• Problem description
Transcribe the stretch of entries below from the line with "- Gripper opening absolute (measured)" through the line with "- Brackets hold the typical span", exactly and with both ends included; leave out all other lines.

━━━━━━━━

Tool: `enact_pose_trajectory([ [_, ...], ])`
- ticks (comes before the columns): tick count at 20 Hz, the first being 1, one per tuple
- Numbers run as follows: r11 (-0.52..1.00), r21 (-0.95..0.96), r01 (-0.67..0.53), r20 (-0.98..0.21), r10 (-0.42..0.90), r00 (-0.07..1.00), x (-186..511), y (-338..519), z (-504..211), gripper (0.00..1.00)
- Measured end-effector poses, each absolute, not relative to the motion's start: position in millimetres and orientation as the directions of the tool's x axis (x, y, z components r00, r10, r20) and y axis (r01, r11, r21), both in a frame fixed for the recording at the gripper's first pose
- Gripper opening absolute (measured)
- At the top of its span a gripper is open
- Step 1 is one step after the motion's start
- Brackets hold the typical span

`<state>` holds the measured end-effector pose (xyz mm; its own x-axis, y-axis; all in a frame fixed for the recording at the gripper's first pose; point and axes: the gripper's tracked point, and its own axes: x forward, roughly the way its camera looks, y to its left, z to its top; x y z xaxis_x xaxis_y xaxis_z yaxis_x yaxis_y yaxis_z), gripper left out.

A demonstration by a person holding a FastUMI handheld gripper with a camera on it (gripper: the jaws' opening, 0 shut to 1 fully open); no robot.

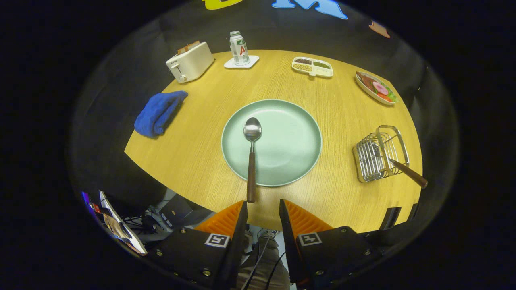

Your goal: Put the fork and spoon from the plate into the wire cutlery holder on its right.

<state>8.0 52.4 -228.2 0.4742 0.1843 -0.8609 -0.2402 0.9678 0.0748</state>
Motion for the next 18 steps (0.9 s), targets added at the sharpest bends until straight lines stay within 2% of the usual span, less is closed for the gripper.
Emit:
enact_pose_trajectory([
  [11,0.961,0.06,-0.269,-0.898,0.17,0.406,28.0,81.1,-264.2,0.48],
  [15,0.966,0.085,-0.242,-0.903,0.178,0.391,33.9,85.0,-281.0,0.48],
  [17,0.972,0.064,-0.227,-0.892,0.158,0.424,41.6,79.3,-274.7,0.24],
  [18,0.968,0.07,-0.241,-0.889,0.17,0.424,41.3,79.5,-272.2,0.15],
])
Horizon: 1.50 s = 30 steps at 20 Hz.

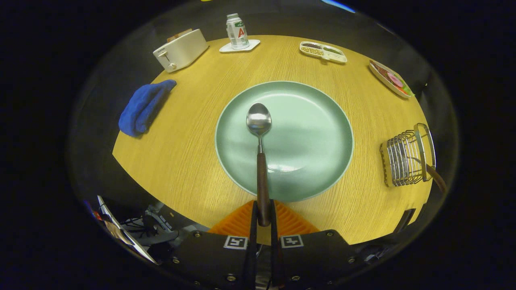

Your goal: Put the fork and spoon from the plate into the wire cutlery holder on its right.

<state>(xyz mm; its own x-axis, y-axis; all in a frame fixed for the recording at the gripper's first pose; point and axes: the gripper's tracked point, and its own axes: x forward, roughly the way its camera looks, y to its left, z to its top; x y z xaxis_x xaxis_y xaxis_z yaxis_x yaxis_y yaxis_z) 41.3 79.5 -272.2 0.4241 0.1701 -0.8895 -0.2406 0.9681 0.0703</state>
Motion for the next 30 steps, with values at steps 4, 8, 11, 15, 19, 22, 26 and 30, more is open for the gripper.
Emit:
enact_pose_trajectory([
  [4,0.952,0.05,-0.302,-0.875,0.188,0.446,43.1,75.2,-262.6,0.05],
  [8,0.931,0.087,-0.355,-0.887,0.234,0.398,36.1,67.2,-248.1,0.05],
  [11,0.921,0.177,-0.347,-0.892,0.299,0.34,25.6,55.6,-229.6,0.05],
  [15,0.919,0.252,-0.304,-0.881,0.348,0.32,24.2,30.6,-203.1,0.05],
  [19,0.918,0.293,-0.268,-0.861,0.375,0.344,27.0,3.5,-172.5,0.05],
  [22,0.924,0.294,-0.245,-0.855,0.369,0.366,33.7,-16.3,-160.1,0.05],
  [26,0.921,0.314,-0.23,-0.834,0.383,0.396,41.9,-30.6,-135.4,0.05],
  [30,0.92,0.311,-0.239,-0.826,0.386,0.411,40.2,-52.3,-103.5,0.05],
])
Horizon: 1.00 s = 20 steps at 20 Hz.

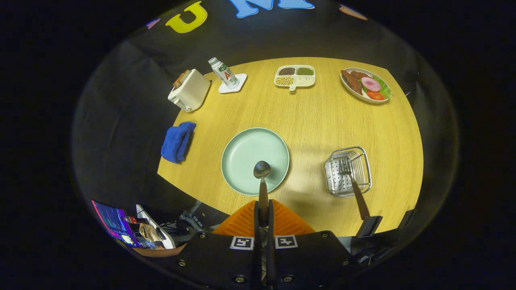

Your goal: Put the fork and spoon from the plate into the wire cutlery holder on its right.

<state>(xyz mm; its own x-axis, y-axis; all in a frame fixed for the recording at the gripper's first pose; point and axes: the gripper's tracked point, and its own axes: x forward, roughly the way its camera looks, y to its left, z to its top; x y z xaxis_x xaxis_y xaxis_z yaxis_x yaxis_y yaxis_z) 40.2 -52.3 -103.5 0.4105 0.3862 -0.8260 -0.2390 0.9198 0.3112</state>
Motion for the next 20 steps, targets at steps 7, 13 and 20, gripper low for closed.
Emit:
enact_pose_trajectory([
  [7,0.932,0.283,-0.226,-0.811,0.358,0.462,37.8,-92.9,-61.5,0.05],
  [13,0.941,0.297,-0.161,-0.806,0.338,0.487,30.6,-129.4,-52.3,0.05],
  [20,0.962,0.264,-0.071,-0.821,0.263,0.507,31.9,-177.2,-58.9,0.05],
])
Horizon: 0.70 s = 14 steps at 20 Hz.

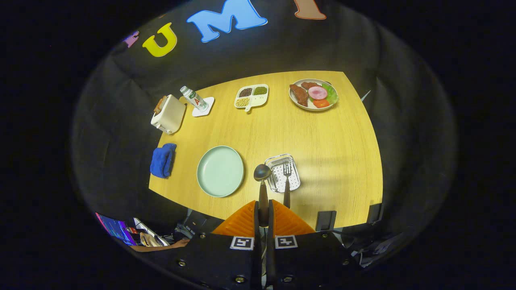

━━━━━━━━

• Your solution
- Gripper opening absolute (measured)
- At the top of its span a gripper is open
- Step 1 is one step after the motion's start
- Brackets hold the typical span

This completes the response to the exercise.